I have mostly relied on word of mouth for my business, but decided to start advertising.  When I mentioned my vet’s office idea to my art friend, she suggested making a poster, and then I had the idea of using some blank 6 x 5 cards I have printed on before.  They are very inexpensive at Michael’s.

They open up to 6 x 10.  I printed them up on my Canon Pixma 9000 as shown, with the fold just above the bottom cat.  Then I made it into a business card holder by cutting about 1/2″ off one business card and taping it words down with clear packing tape to the blank side of the card behind the upper cat’s head.  It is taped on just the upper and lower sides so that about eight of my business cards can slide into it and just peek out to the right of the upper cat.  I wrote “Take One” there.  Even with only one card in it it seems to hold well.

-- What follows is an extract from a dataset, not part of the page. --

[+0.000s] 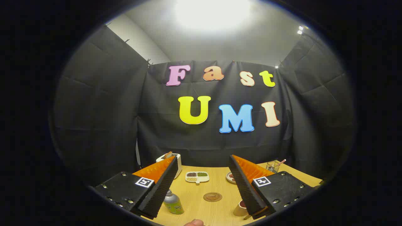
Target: Take the bottle from table, then pour the juice into the cup, finally place the bottle on the coaster
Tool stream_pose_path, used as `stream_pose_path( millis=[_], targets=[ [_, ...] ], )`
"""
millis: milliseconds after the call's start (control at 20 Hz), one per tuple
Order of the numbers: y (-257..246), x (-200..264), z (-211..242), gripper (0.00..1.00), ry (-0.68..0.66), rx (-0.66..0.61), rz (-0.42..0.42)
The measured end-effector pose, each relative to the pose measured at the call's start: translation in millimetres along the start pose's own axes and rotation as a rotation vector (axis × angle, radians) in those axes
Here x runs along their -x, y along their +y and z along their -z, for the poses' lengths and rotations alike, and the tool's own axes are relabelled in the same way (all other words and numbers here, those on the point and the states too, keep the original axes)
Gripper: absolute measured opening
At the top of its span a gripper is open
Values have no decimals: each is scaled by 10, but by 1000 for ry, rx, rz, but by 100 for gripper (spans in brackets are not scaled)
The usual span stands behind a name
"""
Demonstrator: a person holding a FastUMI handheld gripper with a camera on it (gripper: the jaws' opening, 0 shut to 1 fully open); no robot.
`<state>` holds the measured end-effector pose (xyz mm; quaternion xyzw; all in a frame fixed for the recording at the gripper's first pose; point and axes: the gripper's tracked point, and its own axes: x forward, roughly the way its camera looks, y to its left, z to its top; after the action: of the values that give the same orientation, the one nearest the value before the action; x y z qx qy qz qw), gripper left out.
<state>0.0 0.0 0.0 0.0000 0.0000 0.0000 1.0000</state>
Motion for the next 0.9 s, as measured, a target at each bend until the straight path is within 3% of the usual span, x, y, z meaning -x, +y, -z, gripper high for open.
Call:
stream_pose_path(
  millis=[900],
  targets=[
    [48, -35, -77, 99, -21, -3, 5]
  ],
)
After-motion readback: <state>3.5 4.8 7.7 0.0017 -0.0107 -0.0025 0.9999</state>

Then I folded up the card, inserted a cover letter, and put it in the envelope.  When you open it, it looks like a cat card, but it’s a business-card-holding poster that can be hung up either as shown or if space is a problem, folded under with just the top half showing.

My original idea had been to use the inside of the card as the request-to-post, so no separate cover letter.  To do that I’d need to put the business cards behind the big cat instead, which would mean no fold-up option.

For the closer vets, I included in the cover letter an offer to bring by some framed prints as display samples for their walls.  My friend suggested offering those removable 3M Command hooks.

I’m feeling pretty clever!  Now all it has to do is work.

Prints for Sale

I finally got my act together and posted prints for sale.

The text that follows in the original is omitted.